Vol 11, Issue 12, 2018
Online - 2455-3891
Print - 0974-2441
EXISTING AND NOVEL THERAPIES FOR PSORIASIS
CH. NAGA NAVYA
1
, GAURAV K JAIN
2
, VIKAS JAIN
1
*
1
Department of Pharmaceutics, J.S.S College of Pharmacy, Mysore, Karnataka, India.
2
Department of Pharmaceutics, School of
Pharmaceutical Education and Research, Jamia Hamdard, New Delhi India. *Email: vikasjain@jssuni.edu.in
Received: 10 July 2018, Revised and Accepted: 05 September 2018
ABSTRACT
Psoriasis is adjudged as prototypic papulosquamous skin condition attributed by the erythematous papules (or) plaques. It occurs at any age but
commonly seen in age groups of 20–30 and 50–60 years. Psoriasis affects around 2% of the world population. Psoriasis has a broad spectrum of
skin indications occurring in different forms with common characteristics. It is clinically classified as non-pustular and pustular psoriasis. Existing
therapies include topical therapy, systematic therapy, and phototherapy. Biological drugs and novel immunological factors have been identified as
alternative therapy to conventional therapies. These biological drugs show more efficacies with fewer side effects in long-term application.
Keywords: Psoriasis, Biological therapy, Anticytokine therapy, Phototherapy.
INTRODUCTION
Psoriasis is characterized by papulosquamous skin condition with
erythematous papules (or) plaques. Dysregulation of the immune
system leads to red, scaly, flaky, chronic inflammatory, and itchy
patches with increased keratinocytes proliferation [1]. Sometimes,
the body’s immune system cannot differentiate between the foreign
particle and its own. During the process of defending itself against
infection, it may lead to excessive skin cell proliferation. Psoriatic
arthritis refers to psoriasis that affects the joints. The severity of
psoriasis varies among individuals of different age groups. Psoriasis
impacts patient’s psychological stress due to its appearance. This
stress may trigger psoriasis even more which might worsen the
condition at times. Psoriasis is prevalent in 2% population around the
world, mainly seen in the age groups of 20–30 and 50–60 years. Plaque
psoriasis is prevalent among 80% of individuals, of which around 33%
suffers from mild diseases and remaining from moderate-to-severe
conditions [1,2]
TYPES OF PSORIASIS
Psoriasis is classified into a broad spectrum of skin indications. It is
generally divided into pustular and non-pustular forms. A person can
represent different forms of psoriasis at the same time. It can affect any
part of the body. However, all forms show common characteristics like
erythema with thickened scales, and the size of lesions varies from a
pinhead to 20-cm diameter. These lesions may appear oval, polycyclic,
or round in shape [Table 1] [3,4].
Psoriasis vulgaris
About 90% of cases are noticed as psoriasis vulgaris in clinical form.

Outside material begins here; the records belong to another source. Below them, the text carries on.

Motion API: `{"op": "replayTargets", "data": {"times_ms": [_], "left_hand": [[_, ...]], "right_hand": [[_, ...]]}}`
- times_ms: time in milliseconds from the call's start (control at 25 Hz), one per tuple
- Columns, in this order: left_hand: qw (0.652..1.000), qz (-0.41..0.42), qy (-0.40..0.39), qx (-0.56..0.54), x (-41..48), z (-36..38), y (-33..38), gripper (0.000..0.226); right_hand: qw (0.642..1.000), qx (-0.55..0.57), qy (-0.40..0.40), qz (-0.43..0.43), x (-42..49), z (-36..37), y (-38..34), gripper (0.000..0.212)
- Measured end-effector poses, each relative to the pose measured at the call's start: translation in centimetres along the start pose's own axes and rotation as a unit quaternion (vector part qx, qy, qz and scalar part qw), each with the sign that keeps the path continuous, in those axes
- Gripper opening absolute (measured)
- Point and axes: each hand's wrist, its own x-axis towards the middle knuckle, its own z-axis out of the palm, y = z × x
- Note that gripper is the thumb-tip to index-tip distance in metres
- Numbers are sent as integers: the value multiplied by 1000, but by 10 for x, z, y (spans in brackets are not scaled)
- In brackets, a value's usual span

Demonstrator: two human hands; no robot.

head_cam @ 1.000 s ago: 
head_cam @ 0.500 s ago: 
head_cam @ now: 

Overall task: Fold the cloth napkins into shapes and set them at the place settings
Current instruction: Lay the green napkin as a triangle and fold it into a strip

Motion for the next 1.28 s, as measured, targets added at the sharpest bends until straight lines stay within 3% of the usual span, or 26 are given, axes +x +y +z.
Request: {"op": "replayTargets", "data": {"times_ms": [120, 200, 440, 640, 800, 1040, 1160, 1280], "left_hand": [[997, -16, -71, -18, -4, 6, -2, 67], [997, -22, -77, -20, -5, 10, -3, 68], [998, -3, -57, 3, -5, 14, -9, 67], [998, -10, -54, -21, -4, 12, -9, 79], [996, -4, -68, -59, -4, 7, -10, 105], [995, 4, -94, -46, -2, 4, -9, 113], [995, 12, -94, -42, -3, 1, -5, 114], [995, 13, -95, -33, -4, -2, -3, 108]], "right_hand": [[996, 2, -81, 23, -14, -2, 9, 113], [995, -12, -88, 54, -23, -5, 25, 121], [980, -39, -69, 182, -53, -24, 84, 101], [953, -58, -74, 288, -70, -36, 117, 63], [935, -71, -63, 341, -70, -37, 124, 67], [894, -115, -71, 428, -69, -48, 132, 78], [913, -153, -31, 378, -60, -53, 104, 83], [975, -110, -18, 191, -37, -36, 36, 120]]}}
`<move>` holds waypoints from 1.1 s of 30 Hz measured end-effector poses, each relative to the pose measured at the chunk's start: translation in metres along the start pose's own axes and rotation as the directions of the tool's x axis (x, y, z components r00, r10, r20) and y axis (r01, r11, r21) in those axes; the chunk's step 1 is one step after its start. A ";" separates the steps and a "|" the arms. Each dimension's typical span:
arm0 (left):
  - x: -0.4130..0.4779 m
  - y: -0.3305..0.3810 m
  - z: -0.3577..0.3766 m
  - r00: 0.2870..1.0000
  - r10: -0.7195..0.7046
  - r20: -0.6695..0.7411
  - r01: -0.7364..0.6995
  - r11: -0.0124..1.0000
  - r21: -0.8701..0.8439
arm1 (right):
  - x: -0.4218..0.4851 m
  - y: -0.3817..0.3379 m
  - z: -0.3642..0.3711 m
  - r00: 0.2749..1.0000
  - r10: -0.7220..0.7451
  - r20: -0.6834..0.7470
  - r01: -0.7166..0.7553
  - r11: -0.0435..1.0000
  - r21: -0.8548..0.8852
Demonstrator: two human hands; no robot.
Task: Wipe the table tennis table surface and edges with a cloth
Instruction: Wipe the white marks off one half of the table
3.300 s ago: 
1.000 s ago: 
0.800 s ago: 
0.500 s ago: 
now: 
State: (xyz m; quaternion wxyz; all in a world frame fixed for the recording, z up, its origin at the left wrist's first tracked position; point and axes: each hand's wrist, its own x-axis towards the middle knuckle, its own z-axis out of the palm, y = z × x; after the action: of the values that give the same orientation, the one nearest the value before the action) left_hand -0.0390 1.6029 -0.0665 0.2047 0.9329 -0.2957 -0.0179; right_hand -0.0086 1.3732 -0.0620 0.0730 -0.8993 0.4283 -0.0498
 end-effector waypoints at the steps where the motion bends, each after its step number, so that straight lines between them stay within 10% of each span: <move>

It appears as erythematous plaques which are covered by silver
scales. Lesions distribute symmetrically and frequently occur on the
knees, scalps, sacral region, and elbow. If psoriatic plaques surface is
scraped with a blunt scalpel, flakes fall off as layers and it exhibits a
phenomenon called as “wax spot phenomenon.” Further scrapping
discloses a wet layer attached to the lesion, and this is the last layer
of dermal papillae which is referred as “last membrane phenomenon.”

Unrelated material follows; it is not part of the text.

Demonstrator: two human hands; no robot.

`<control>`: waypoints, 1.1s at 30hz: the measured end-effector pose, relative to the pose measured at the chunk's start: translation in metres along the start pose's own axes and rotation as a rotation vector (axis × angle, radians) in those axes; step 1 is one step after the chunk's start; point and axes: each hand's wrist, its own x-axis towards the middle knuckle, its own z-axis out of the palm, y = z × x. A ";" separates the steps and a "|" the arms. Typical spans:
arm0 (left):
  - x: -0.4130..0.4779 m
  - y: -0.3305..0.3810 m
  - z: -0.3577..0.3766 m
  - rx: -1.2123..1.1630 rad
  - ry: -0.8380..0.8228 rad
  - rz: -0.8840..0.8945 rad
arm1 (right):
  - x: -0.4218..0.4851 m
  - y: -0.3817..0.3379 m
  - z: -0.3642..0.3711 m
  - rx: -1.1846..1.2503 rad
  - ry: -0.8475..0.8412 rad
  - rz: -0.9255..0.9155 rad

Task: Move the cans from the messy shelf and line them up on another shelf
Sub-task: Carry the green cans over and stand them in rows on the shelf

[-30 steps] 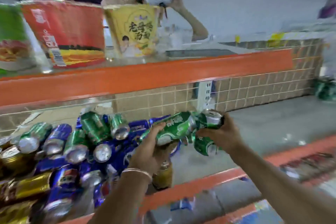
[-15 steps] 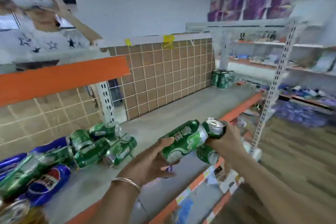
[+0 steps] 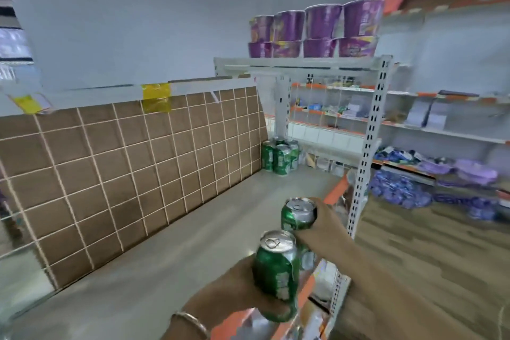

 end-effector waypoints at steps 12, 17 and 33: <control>0.188 0.014 -0.066 -0.033 0.503 0.042 | 0.174 0.069 -0.044 -0.020 -0.122 0.085; 0.270 0.017 -0.062 -0.001 0.546 0.070 | 0.261 0.102 -0.062 0.042 -0.245 0.043; 0.464 0.034 -0.043 -0.079 0.888 0.006 | 0.448 0.170 -0.060 0.095 -0.511 -0.069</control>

If it is scraped further, an erythematous background and bleeding foci
which look like red pinpoints referred as “Woronoff ring” are observed.
There is no clarified pathogenesis for this ring. However, it may be due
to a reduced level of prostaglandins in healing lesions [5-8].
Guttate psoriasis
It is mostly seen in children and young adults. The lesions structurally
look like small droplets and rarely convert into squamous psoriatic
papules. It usually manifests after a streptococcal infection. It is
generally linked with HLA-Cw6 gene. These types of psoriasis occur
on the trunk, proximal part of extremities, scalp, and face. They usually
revert within 3–4 months, but in rare cases, it develops into plaques [9].
Erythrodermic psoriasis
Nearly 80% of the lesions that affect body surface are categorized as
a generalized form of psoriasis, plaques, and papules which lose their
attributes. Desquamation is not so definite, but it causes protein loss as
well as some systematic problem such as edema of lower extremities,
and cardiac, hepatic, and renal failure. Damage of skin barrier results
in systematic reactions, which in turn leads to the development of
psoriasis vulgaris or erythrodermic psoriasis [10].
Palmoplantar psoriasis
In general, palmoplantar psoriasis occurs on palms, hands, and soles of
the feet. It affects more on thenar regions than the hypothenar region.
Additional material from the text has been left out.